_Exercise directions_
Go through the material below and copy all lines with "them".

_Records provided_
----
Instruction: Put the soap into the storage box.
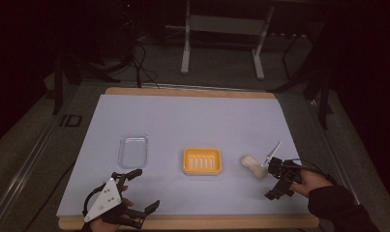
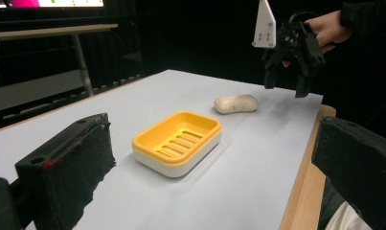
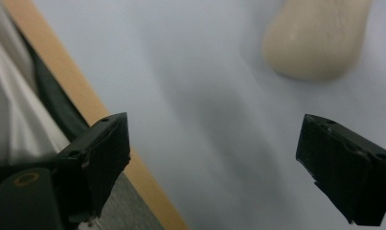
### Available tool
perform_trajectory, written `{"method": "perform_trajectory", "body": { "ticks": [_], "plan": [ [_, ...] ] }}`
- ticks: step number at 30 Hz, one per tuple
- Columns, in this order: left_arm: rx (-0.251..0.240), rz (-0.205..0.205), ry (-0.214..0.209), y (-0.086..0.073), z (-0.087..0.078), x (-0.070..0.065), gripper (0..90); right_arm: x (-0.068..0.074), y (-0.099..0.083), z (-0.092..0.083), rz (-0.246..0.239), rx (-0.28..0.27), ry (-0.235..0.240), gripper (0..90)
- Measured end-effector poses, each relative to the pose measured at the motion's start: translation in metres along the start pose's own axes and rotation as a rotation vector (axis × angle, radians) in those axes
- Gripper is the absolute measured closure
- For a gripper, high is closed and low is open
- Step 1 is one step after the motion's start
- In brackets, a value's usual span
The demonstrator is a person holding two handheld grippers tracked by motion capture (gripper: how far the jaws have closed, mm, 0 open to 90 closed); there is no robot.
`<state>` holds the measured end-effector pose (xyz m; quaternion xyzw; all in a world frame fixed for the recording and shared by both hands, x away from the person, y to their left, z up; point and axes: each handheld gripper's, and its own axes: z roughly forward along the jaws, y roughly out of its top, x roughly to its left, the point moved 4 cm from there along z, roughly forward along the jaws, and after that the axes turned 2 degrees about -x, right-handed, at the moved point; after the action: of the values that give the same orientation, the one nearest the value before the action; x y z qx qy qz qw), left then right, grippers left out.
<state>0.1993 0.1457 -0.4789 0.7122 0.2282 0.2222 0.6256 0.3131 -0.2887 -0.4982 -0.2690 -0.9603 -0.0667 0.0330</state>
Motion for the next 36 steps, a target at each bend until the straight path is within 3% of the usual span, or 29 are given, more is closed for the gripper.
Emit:
{"method": "perform_trajectory", "body": {
  "ticks": [6,11,17,22,29,36],
  "plan": [
    [0.001,0.000,-0.001,0.000,0.000,0.000,0.7,-0.008,-0.005,0.008,0.043,0.104,0.011,12.1],
    [0.003,-0.001,-0.005,0.000,0.001,0.000,0.7,-0.013,-0.006,0.009,0.059,0.144,0.018,12.0],
    [0.000,-0.002,-0.004,0.000,0.000,0.000,0.7,-0.025,-0.003,0.008,0.095,0.146,0.032,11.3],
    [0.003,-0.002,-0.004,0.000,0.001,0.000,0.7,-0.035,0.004,0.008,0.108,0.109,0.012,12.2],
    [0.002,-0.003,-0.006,0.000,0.001,0.000,0.7,-0.038,0.015,0.012,0.132,0.090,0.016,12.6],
    [0.003,-0.003,-0.007,-0.001,0.001,0.000,0.7,-0.042,0.023,0.014,0.122,0.054,0.032,13.9]
  ]
}}
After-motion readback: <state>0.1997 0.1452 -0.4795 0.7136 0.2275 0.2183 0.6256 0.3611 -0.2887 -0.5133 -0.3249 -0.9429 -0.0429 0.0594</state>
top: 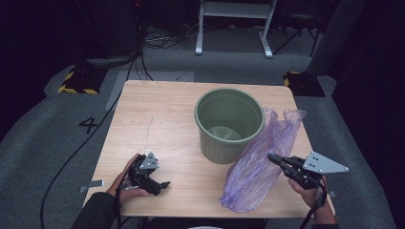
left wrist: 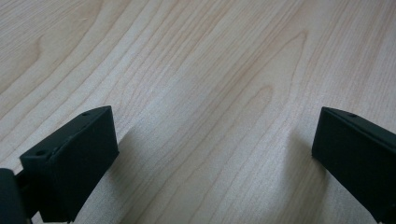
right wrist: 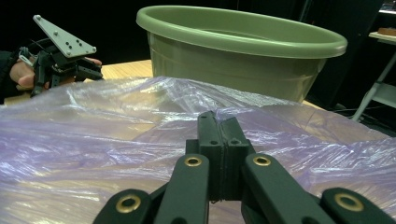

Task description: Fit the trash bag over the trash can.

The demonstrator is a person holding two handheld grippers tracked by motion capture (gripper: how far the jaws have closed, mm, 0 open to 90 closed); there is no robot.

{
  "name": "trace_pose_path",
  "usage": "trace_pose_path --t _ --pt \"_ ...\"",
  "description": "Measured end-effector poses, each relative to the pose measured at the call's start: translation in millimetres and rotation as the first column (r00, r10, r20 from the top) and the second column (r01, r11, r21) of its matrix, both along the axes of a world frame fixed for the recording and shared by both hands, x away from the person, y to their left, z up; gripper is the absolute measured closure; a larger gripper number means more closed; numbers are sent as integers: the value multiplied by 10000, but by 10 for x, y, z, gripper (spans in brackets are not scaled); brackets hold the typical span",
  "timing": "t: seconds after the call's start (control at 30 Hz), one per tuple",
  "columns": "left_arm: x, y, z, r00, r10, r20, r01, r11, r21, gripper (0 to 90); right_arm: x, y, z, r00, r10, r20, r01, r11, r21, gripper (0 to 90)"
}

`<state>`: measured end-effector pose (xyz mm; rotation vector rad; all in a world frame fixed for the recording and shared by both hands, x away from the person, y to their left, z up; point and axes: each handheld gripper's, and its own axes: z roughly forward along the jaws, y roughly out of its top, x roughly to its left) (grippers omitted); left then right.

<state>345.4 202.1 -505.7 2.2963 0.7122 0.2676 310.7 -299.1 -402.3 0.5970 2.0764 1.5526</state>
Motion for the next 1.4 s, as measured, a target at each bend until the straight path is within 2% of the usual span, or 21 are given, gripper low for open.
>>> trace_pose_path --t 0.13,0.37,0.4,0.47,0.53,0.67,0.9,1.0,1.03,1.13,1.27,1.37,1.4 --pt "1 0 0 10000 0 5 0 10000 0 0 -42 -57 64 9997 -160 186 156 9996 231 900" --pt "4 0 -1 10000 -20 12 20 10000 -1 0 -60 -74 187 9989 -114 463 90 9986 521 900" --pt "4 0 -1 10000 -20 11 21 10000 -3 0 -83 -80 247 9977 -108 669 66 9979 640 900" --pt "4 0 -1 10000 -21 13 21 10000 -2 0 -92 -82 272 9972 -91 738 37 9974 724 900" --pt "3 -2 -1 10000 -1 24 1 10000 -19 0 -114 -84 375 9958 22 913 -103 9961 879 900" --pt "3 -3 0 10000 10 31 -10 10000 -4 0 -109 -83 468 9940 50 1090 -145 9961 866 900" --pt "-10 -10 7 10000 -55 47 55 10000 20 18 -17 -91 663 9926 -170 1202 42 9944 1059 900" --pt "-4 -12 2 9999 -124 15 124 9999 -23 14 -9 -91 775 9897 -250 1411 74 9922 1243 900" --pt "-4 -12 2 9999 -124 15 124 9999 -23 12 -9 -91 775 9897 -250 1411 74 9922 1243 900" --pt "-1 -15 0 9999 -161 14 161 9999 -51 11 26 -35 933 9857 -341 1651 155 9935 1129 900" --pt "-10 -17 1 10000 -75 0 75 10000 -49 11 129 17 1013 9851 -608 1609 444 9936 1040 900" --pt "-17 -27 16 10000 -5 -56 5 10000 44 17 230 34 1035 9857 -798 1482 627 9911 1170 900" --pt "-24 -35 26 10000 36 -83 -36 10000 0 33 269 30 1035 9874 -660 1436 460 9893 1381 900"
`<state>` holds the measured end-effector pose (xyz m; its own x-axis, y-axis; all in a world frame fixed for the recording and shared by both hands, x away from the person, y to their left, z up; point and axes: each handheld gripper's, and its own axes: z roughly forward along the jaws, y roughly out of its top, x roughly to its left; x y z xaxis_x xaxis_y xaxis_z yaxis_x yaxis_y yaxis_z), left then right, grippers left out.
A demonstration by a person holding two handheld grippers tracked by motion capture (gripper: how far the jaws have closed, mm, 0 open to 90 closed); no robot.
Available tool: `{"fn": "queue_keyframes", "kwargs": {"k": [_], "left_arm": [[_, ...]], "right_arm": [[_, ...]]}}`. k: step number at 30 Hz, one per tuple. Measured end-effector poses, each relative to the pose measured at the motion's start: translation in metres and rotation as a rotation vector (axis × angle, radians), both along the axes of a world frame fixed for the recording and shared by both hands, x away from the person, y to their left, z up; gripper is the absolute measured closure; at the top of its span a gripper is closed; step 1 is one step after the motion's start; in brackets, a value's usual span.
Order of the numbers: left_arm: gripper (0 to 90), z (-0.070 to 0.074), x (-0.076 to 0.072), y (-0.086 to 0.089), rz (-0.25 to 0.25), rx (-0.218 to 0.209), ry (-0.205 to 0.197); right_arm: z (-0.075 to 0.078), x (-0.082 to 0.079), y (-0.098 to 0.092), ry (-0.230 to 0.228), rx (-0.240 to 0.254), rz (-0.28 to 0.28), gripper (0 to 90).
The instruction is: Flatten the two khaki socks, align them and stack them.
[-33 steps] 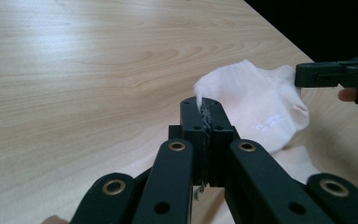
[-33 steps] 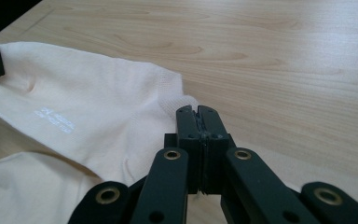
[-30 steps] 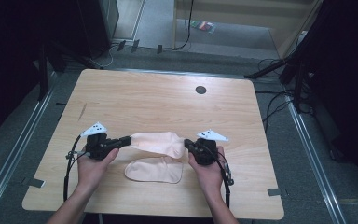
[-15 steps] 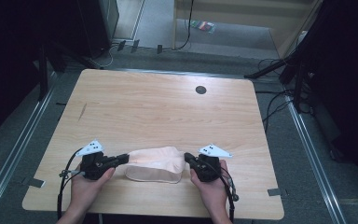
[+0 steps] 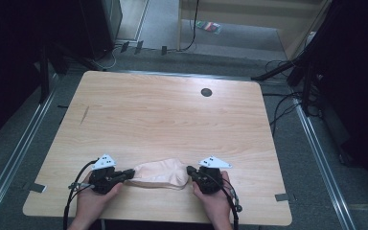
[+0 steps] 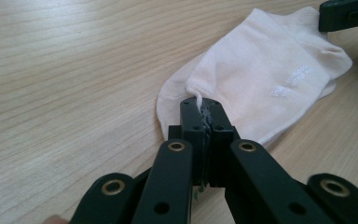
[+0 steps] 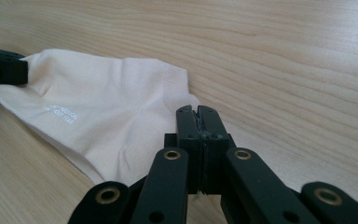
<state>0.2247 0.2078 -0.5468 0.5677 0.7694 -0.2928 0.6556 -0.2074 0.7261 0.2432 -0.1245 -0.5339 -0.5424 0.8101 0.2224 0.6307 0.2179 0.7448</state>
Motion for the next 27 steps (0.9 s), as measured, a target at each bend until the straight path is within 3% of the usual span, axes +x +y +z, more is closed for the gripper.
{"fn": "queue_keyframes", "kwargs": {"k": [3,7,11,15,19,21,22,25,27], "left_arm": [[90.0,0.001,0.000,0.001,0.000,-0.010,-0.007],[90.0,0.009,-0.002,0.008,0.013,-0.065,-0.032],[90.0,0.008,-0.003,0.009,-0.001,-0.046,-0.023],[89.9,0.004,-0.002,0.006,-0.005,-0.042,-0.003],[89.8,0.000,-0.001,0.005,0.012,0.013,-0.003],[89.2,-0.001,-0.001,0.004,0.011,0.014,-0.005],[87.2,-0.001,-0.001,0.004,0.018,0.012,-0.007],[58.6,0.002,-0.001,0.004,0.048,-0.004,-0.029],[53.0,0.008,-0.003,0.006,0.071,-0.031,-0.069]], "right_arm": [[0.001,-0.001,-0.002,-0.006,0.015,-0.004,89.7],[0.010,-0.004,-0.005,-0.034,0.058,-0.005,89.7],[0.012,-0.009,-0.006,-0.031,0.062,0.003,89.7],[0.003,-0.009,-0.003,-0.025,0.021,0.005,89.6],[-0.004,-0.006,0.000,-0.022,-0.012,0.004,89.6],[-0.006,-0.005,0.000,-0.010,-0.014,0.005,89.3],[-0.007,-0.005,0.000,-0.010,-0.017,0.005,88.2],[-0.008,-0.004,-0.002,-0.013,0.030,0.001,69.0],[-0.004,-0.006,-0.002,-0.044,0.046,-0.024,64.7]]}}
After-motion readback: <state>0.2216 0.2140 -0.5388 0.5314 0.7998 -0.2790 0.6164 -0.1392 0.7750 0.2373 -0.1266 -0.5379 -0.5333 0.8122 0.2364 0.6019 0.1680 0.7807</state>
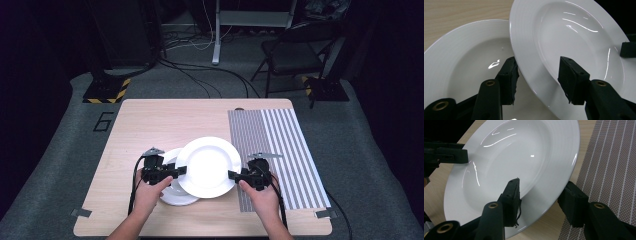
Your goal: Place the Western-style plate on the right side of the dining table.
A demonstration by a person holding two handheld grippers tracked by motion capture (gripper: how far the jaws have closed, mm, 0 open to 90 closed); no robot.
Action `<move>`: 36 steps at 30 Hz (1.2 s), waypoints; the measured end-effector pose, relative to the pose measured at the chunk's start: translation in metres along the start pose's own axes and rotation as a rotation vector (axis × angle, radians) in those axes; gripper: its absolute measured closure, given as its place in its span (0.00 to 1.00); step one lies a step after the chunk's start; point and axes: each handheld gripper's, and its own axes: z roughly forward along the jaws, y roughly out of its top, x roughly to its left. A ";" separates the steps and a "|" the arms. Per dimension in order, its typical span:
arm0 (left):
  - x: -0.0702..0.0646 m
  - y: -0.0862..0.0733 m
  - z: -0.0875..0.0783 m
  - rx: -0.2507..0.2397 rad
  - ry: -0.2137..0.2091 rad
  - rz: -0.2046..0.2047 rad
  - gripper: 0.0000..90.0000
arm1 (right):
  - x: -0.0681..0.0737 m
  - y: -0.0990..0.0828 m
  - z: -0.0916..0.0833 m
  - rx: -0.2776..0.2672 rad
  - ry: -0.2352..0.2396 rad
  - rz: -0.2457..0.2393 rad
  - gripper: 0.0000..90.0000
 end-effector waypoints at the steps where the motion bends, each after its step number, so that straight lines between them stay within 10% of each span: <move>1: -0.001 0.001 0.001 0.000 -0.003 0.004 0.56 | 0.000 -0.001 -0.002 -0.003 0.000 0.007 0.58; 36: -0.040 0.021 0.049 0.060 -0.126 0.100 0.57 | -0.029 -0.032 -0.047 -0.077 -0.117 0.125 0.58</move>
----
_Written response_
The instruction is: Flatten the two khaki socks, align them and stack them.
 end-effector waypoints at the steps where the motion bends, each after its step number, so that straight lines between them stay within 10% of each span: <move>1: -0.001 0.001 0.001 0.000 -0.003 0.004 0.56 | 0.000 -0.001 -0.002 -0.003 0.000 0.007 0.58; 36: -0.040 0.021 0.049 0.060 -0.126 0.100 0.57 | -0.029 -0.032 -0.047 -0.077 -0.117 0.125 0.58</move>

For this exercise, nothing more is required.